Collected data
===
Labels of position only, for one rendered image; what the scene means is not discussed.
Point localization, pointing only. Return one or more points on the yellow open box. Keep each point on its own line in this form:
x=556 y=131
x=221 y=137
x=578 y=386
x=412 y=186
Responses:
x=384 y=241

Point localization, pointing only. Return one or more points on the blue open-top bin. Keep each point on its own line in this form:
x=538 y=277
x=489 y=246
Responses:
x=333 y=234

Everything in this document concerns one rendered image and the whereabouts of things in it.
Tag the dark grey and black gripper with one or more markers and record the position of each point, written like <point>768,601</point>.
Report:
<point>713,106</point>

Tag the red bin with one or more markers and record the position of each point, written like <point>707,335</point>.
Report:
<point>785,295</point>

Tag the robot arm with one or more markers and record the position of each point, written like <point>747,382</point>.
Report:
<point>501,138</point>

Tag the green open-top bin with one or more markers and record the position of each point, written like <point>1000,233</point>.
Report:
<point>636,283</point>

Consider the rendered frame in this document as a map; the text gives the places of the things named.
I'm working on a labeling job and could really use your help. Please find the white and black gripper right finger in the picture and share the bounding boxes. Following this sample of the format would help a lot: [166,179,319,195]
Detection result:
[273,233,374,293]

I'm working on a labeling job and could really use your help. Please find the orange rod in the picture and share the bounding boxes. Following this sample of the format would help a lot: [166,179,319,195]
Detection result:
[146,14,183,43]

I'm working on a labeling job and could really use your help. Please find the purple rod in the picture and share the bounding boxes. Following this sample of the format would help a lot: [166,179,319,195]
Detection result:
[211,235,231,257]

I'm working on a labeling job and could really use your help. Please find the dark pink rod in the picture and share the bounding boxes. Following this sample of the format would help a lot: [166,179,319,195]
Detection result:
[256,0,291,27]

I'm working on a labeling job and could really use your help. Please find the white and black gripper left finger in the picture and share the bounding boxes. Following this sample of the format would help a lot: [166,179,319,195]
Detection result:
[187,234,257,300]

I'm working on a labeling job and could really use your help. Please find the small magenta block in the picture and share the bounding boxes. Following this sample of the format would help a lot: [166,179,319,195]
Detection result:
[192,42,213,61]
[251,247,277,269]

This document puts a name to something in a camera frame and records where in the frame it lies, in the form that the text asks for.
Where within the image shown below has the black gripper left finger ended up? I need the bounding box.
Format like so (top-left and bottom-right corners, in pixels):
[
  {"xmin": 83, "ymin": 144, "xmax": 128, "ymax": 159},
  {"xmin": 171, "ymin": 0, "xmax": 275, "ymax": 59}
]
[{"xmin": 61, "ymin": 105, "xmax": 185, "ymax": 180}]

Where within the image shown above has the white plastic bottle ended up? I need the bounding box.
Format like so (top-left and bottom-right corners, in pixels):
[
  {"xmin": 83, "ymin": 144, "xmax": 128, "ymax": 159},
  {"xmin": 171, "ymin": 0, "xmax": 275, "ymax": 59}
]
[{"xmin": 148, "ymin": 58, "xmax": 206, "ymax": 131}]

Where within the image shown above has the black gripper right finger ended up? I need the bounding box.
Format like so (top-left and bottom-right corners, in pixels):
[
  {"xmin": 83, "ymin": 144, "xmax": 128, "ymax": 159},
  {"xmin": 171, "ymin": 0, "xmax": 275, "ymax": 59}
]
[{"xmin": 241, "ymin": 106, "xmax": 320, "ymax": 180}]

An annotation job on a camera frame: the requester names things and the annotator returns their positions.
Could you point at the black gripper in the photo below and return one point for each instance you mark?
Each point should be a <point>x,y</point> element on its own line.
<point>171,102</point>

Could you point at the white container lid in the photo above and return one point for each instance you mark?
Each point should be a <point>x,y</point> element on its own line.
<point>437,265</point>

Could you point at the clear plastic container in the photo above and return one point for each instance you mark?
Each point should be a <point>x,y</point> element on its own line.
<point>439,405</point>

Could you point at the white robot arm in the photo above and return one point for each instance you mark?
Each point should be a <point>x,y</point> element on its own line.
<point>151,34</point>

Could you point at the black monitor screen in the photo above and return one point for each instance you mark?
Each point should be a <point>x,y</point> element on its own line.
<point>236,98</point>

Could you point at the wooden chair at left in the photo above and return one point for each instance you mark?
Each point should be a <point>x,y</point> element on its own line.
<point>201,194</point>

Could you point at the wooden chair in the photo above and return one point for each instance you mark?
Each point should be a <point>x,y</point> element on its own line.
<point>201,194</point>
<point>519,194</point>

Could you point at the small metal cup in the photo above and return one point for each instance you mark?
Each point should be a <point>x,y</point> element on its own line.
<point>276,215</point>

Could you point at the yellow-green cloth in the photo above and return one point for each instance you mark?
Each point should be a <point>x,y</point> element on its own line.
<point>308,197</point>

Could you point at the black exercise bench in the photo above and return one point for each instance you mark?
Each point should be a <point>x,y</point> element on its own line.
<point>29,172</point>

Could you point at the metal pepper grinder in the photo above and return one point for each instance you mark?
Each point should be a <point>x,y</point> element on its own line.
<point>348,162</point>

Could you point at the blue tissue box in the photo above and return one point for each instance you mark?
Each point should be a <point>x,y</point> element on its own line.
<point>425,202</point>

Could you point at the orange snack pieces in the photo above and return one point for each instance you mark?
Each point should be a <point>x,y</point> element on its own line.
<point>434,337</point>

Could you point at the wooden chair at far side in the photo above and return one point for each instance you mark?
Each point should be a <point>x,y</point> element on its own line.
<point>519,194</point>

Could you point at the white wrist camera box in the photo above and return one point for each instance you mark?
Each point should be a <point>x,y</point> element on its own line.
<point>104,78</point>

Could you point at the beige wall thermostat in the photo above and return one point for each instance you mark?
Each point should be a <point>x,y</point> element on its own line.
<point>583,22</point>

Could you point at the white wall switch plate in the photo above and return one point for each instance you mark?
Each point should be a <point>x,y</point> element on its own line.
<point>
===
▶ Exercise aim: In this exercise, reproduce each line above exactly.

▶ Completed task:
Labels of position only, for one rendered image; what the scene means is not discussed.
Point localization, pointing only. Return one or more points on the yellow open box. Keep each point on its own line in this form:
x=556 y=131
x=221 y=137
x=578 y=386
x=412 y=186
Responses:
x=384 y=241

Point localization, pointing only. Return one or more points on the blue open-top bin. Keep each point on its own line in this form:
x=538 y=277
x=489 y=246
Responses:
x=333 y=234

Everything in this document concerns one rendered image and the whereabouts of things in it.
Tag the dark grey and black gripper with one or more markers and record the position of each point, written like <point>768,601</point>.
Report:
<point>713,106</point>

Tag the red bin with one or more markers and record the position of each point, written like <point>707,335</point>.
Report:
<point>785,295</point>

Tag the robot arm with one or more markers and record the position of each point, written like <point>747,382</point>.
Report:
<point>501,138</point>

Tag the green open-top bin with one or more markers and record the position of each point, written like <point>1000,233</point>.
Report:
<point>636,283</point>

Consider the rendered frame in this document as a map; the text gives the places of the things named.
I'm working on a labeling job and could really use your help. Please find the white and black gripper right finger in the picture and share the bounding boxes. Following this sample of the format would help a lot: [166,179,319,195]
Detection result:
[273,233,374,293]

I'm working on a labeling job and could really use your help. Please find the orange rod in the picture and share the bounding boxes. Following this sample of the format would help a lot: [166,179,319,195]
Detection result:
[146,14,183,43]

I'm working on a labeling job and could really use your help. Please find the purple rod in the picture and share the bounding boxes. Following this sample of the format would help a lot: [166,179,319,195]
Detection result:
[211,235,231,257]

I'm working on a labeling job and could really use your help. Please find the dark pink rod in the picture and share the bounding boxes. Following this sample of the format would help a lot: [166,179,319,195]
Detection result:
[256,0,291,27]

I'm working on a labeling job and could really use your help. Please find the white and black gripper left finger in the picture and share the bounding boxes. Following this sample of the format would help a lot: [166,179,319,195]
Detection result:
[187,234,257,300]

I'm working on a labeling job and could really use your help. Please find the small magenta block in the picture and share the bounding boxes. Following this sample of the format would help a lot: [166,179,319,195]
Detection result:
[192,42,213,61]
[251,247,277,269]

This document puts a name to something in a camera frame and records where in the frame it lies, in the form that the text asks for.
Where within the image shown below has the black gripper left finger ended up? I need the bounding box.
Format like so (top-left and bottom-right corners, in pixels):
[
  {"xmin": 83, "ymin": 144, "xmax": 128, "ymax": 159},
  {"xmin": 171, "ymin": 0, "xmax": 275, "ymax": 59}
]
[{"xmin": 61, "ymin": 105, "xmax": 185, "ymax": 180}]

Where within the image shown above has the white plastic bottle ended up? I need the bounding box.
Format like so (top-left and bottom-right corners, in pixels):
[
  {"xmin": 83, "ymin": 144, "xmax": 128, "ymax": 159},
  {"xmin": 171, "ymin": 0, "xmax": 275, "ymax": 59}
]
[{"xmin": 148, "ymin": 58, "xmax": 206, "ymax": 131}]

Where within the image shown above has the black gripper right finger ended up? I need the bounding box.
Format like so (top-left and bottom-right corners, in pixels):
[
  {"xmin": 83, "ymin": 144, "xmax": 128, "ymax": 159},
  {"xmin": 171, "ymin": 0, "xmax": 275, "ymax": 59}
]
[{"xmin": 241, "ymin": 106, "xmax": 320, "ymax": 180}]

An annotation job on a camera frame: the requester names things and the annotator returns their positions.
Could you point at the black gripper in the photo below and return one point for each instance you mark?
Each point should be a <point>x,y</point> element on its own line.
<point>171,102</point>

Could you point at the white container lid in the photo above and return one point for each instance you mark?
Each point should be a <point>x,y</point> element on its own line.
<point>437,265</point>

Could you point at the clear plastic container in the photo above and return one point for each instance you mark?
Each point should be a <point>x,y</point> element on its own line.
<point>439,405</point>

Could you point at the white robot arm in the photo above and return one point for each instance you mark?
Each point should be a <point>x,y</point> element on its own line.
<point>151,34</point>

Could you point at the black monitor screen in the photo above and return one point for each instance you mark?
Each point should be a <point>x,y</point> element on its own line.
<point>236,98</point>

Could you point at the wooden chair at left in the photo above and return one point for each instance you mark?
Each point should be a <point>x,y</point> element on its own line.
<point>201,194</point>

Could you point at the wooden chair in the photo above and return one point for each instance you mark?
Each point should be a <point>x,y</point> element on its own line.
<point>201,194</point>
<point>519,194</point>

Could you point at the small metal cup in the photo above and return one point for each instance you mark?
Each point should be a <point>x,y</point> element on its own line.
<point>276,215</point>

Could you point at the yellow-green cloth in the photo above and return one point for each instance you mark?
Each point should be a <point>x,y</point> element on its own line.
<point>308,197</point>

Could you point at the black exercise bench in the photo above and return one point for each instance you mark?
Each point should be a <point>x,y</point> element on its own line.
<point>29,172</point>

Could you point at the metal pepper grinder in the photo above and return one point for each instance you mark?
Each point should be a <point>x,y</point> element on its own line.
<point>348,162</point>

Could you point at the blue tissue box in the photo above and return one point for each instance you mark?
Each point should be a <point>x,y</point> element on its own line.
<point>425,202</point>

Could you point at the orange snack pieces in the photo above and return one point for each instance you mark?
Each point should be a <point>x,y</point> element on its own line.
<point>434,337</point>

Could you point at the wooden chair at far side in the photo above and return one point for each instance you mark?
Each point should be a <point>x,y</point> element on its own line.
<point>519,194</point>

Could you point at the white wrist camera box in the photo above and return one point for each instance you mark?
Each point should be a <point>x,y</point> element on its own line.
<point>104,78</point>

Could you point at the beige wall thermostat in the photo above and return one point for each instance you mark?
Each point should be a <point>x,y</point> element on its own line.
<point>583,22</point>

Could you point at the white wall switch plate in the photo above and return one point for each instance you mark?
Each point should be a <point>x,y</point> element on its own line.
<point>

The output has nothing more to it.